Bei Großbrand und Hochwasser: Neue Fahrzeuge für Feuerwehr

Der Wasserförderzug der Feuerwehren im Hochsauerlandkreis übt am Feuerwehrzentrum in Enste.

Der Wasserförderzug der Feuerwehren im Hochsauerlandkreis übt am Feuerwehrzentrum in Enste.

Foto: E. Schmidt

Hochsauerlandkreis.  Durch Fördermittel des Landes hat die Feuerwehr des HSK neue Fahrzeuge erhalten, die bei Großbrände und Hochwasser zum Einsatz kommen.

Der Hochsauerlandkreis hat im Rahmen der Förderung des Katastrophenschutzes ein neues Wechselladerfahrzeug mit Hytrans HFS Abrollbehälter und einen Logistikgerätewagen vom Land NRW erhalten.

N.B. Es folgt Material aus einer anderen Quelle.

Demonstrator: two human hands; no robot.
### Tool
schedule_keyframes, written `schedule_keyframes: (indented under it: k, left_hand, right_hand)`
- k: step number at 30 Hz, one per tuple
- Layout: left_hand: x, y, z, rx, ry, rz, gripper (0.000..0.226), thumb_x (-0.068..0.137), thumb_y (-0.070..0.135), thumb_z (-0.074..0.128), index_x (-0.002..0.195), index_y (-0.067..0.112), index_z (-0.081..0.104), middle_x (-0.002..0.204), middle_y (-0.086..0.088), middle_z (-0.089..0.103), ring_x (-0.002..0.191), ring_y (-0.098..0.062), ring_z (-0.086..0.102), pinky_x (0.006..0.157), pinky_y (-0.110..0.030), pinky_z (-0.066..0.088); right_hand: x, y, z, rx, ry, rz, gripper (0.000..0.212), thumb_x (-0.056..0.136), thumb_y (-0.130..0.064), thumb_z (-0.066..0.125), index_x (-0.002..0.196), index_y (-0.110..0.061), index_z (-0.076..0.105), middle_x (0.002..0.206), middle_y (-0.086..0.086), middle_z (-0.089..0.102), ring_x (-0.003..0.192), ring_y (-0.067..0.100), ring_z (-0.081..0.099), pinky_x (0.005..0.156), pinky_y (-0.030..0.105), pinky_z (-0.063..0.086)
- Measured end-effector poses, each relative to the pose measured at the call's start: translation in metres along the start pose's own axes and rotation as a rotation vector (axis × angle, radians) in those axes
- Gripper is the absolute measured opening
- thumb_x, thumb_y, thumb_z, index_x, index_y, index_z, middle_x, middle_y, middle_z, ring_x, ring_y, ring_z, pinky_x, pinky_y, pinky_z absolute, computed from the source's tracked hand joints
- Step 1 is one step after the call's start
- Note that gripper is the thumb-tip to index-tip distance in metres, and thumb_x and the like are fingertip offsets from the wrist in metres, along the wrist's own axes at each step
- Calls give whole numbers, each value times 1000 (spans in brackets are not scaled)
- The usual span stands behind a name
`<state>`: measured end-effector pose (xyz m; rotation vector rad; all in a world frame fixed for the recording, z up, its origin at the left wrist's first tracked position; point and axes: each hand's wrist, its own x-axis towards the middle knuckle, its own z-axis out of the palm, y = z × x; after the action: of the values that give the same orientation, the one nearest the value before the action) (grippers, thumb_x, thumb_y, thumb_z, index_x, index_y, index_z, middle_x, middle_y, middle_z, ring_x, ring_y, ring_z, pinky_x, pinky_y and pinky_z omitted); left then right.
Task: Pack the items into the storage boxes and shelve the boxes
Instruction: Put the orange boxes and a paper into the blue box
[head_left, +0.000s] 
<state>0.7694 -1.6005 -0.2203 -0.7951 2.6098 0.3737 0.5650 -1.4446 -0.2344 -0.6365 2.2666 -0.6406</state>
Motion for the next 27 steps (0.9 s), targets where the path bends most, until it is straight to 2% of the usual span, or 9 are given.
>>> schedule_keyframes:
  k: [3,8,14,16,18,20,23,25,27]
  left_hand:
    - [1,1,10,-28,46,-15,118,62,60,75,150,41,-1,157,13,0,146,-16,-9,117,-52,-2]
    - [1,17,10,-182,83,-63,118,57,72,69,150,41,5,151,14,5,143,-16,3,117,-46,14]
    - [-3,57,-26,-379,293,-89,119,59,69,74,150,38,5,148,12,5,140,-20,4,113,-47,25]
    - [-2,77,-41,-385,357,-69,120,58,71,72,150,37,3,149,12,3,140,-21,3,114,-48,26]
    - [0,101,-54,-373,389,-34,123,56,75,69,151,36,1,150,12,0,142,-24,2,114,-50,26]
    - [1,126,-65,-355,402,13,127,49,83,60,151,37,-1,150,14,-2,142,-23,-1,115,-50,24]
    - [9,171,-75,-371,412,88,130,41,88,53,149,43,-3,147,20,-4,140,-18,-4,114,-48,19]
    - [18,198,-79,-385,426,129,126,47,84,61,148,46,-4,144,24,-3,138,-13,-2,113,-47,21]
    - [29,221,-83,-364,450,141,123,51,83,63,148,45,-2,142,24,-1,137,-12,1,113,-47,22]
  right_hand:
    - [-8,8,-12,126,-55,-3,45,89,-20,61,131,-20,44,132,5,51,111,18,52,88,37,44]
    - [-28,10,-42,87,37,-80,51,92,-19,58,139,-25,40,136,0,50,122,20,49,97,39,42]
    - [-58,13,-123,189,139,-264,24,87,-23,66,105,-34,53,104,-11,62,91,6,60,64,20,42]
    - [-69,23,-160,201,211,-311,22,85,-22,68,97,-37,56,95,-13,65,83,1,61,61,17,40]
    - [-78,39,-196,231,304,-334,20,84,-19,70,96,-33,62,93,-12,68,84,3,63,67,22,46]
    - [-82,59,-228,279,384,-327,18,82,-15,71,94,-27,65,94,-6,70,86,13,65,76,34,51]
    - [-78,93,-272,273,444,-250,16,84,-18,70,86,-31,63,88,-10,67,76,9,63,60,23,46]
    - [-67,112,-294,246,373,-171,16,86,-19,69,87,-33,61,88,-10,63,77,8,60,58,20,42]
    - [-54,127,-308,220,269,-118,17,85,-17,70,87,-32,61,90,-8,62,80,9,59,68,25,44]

Einer von 16 Standorten in NRW

Damit ist der Wasserförderzug Hochsauerlandkreis zurzeit eine von sechzehn Einheiten in NRW. Kürzlich stellten Bernd Krause, Kreisbrandmeister, und das ehrenamtliche Führungsteam die neuen Fahrzeuge Landrat Dr. Karl Schneider vor. „Ich freue mich, dass der Hochsauerlandkreis einen der 16 NRW-Standorte mit einer Spezialausrüstung für Hochwasserlagen und Großbrände vorhält. Ich hoffe, dass es zu solchen Katastrophen nicht im Hochsauerlandkreis kommt, aber wir sind jetzt bei solch schwierigen Einsatzlagen bestens aufgestellt“, sagte Landrat Dr. Karl Schneider.

Abhilfe bei Waldbränden

„Darüber hinaus können wir mit den neuen Fahrzeugen anderen Kreisen und Feuerwehreinheiten unsere Unterstützung anbieten“, ergänzte er. „Die Hauptaufgaben unseres neuen Fahrzeuges sind die Wasserförderung von großen Wassermengen über längere Wegstrecken zur Brandbekämpfung oder das Abpumpen größerer Wassermengen, beispielsweise aus überfluteten Gebieten“, so Bernd Krause. „Auch bei der aktuellen Waldbrandgefahr verstärkt durch den Borkenkäfer würden die beiden Fahrzeuge bei einem Einsatz für eine erhebliche Arbeitserleichterung sorgen“, ergänzte er.

Das Kernstück des Wechselladerfahrzeuges WLF32 ist das niederländische Hytrans Fire-System, ein Abrollbehälter mit 2 Kilometer „F“-Schlauch (Druchmesser 150mm) und einer diesel-hydraulischen Schwimmpumpe mit einer Motorleistung von 147kW/200PS. Für einen Einsatz wird auf dem Logistikgerätewagen weiteres Zubehör wie drei Hochwasserpumpen, Schlauchbrücken und Schlauchmaterial in der Größe 12-Zoll (300mm Durchmesser) mitgeführt.

Zusammen mit weiteren Wasserförderzügen aus NRW konnten die Sauerländer Wehrleute vor kurzem mit den neuen Fahrzeugen, drei HFS-Pumpen und rund 5.000 Meter Schlauchlänge verschiedene Übungen am Kahlen Asten in Winterberg durchführen. „Um die Wassermenge bei einem Einsatz mit herkömmlichen Feuerwehrpumpen zu erreichen, wären 14 Pumpen und 20 Kilometer B-Schläuche erforderlich gewesen“, berichtete der Kreisbrandmeister Bernd Krause.Aktuell bilden 70 ehrenamtliche Einsatzkräfte die Gesamtstärke des Zuges.

Zum Wasserförderzug Hochsauerlandkreises gehören insgesamt nun fünf Fahrzeuge: Wechselladerfahrzeug WLF32, Gerätewagen Logistik GW-L2, Führungsfahrzeug Kommandowagen, Mannschaftstransportfahrzeug MTF, Hilfeleistungslöschfahrzeug HLF10.